A veces, los cristianos nos olvidamos del hombre, del auténtico lugar sagrado para Dios. Sin embargo, la Biblia habla a favor de la dignidad del hombre, de su libertad e igualdad, de su dignidad intrínseca por el hecho de ser imagen de Dios… Habla en paralelo a todos y cada uno de los Derechos Humanos… como en un torbellino lleno de autoridad y de fuerza que quiere lanzarnos, para lanzar a su Iglesia, también a la defensa de este primer artículo en el que se enfatiza que  “Todos los seres humanos nacen libres e iguales en dignidad y derechos” .

La Biblia es aún más clara y más dura, más excelsa y superadora. Así, pues, si eres o te consideras cristiano, lánzate a la denuncia y a la acción consecuente con tu fe.
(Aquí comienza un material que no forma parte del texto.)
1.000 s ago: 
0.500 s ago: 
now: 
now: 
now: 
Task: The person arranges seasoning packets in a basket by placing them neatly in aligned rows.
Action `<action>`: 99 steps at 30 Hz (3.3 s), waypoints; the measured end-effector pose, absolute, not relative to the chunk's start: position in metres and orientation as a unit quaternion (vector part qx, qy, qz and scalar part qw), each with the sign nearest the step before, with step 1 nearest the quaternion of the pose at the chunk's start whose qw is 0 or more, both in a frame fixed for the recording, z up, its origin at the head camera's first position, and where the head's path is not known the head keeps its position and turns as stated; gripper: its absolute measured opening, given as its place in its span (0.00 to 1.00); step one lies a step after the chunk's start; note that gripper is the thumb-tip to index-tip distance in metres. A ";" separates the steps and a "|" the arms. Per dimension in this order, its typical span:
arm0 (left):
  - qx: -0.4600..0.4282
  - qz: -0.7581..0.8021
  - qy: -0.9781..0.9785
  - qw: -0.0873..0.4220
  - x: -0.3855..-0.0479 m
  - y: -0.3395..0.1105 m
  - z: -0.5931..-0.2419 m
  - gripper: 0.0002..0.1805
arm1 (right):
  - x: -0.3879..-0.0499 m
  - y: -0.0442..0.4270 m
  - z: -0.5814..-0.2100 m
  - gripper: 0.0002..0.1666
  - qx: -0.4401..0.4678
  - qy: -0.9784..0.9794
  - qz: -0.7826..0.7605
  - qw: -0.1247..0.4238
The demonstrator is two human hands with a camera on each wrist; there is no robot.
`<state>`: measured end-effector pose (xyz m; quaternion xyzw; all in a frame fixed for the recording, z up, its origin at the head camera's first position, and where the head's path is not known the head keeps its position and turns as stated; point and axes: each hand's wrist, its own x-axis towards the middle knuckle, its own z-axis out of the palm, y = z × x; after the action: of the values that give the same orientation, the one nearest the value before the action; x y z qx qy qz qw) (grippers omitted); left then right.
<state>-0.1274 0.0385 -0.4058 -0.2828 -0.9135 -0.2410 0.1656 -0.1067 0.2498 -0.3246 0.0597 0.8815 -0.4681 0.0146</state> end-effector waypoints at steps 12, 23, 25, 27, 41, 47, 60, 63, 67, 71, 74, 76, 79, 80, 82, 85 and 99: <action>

Conviértete en agente de liberación. Libera, busca dignidad, justicia, libertad y derechos, porque hay muchos que no los tienen. Trabaja para que la iglesia sea también iglesia del Reino que asume todos y cada uno de sus valores éticos, solidarios, compasivos, de servicio, de liberación y redención de los últimos, los desclasados, los proscritos.

Nosotros tampoco nos podremos sentir libres en medio de un escándalo humano de tamañas dimensiones. Tampoco se podrá sentir libre la Iglesia. Tenemos que optar entre ser culpables, aunque sólo se sea culpables por el pecado de omisión de la ayuda, o liberadores. ¡Señor, conviértenos en liberadores! Que entre las opciones de ser culpables o liberadores, escojamos la mejor, la de ser liberadores siguiendo tus pisadas y tu ejemplo. Así debe ser la Iglesia que queremos.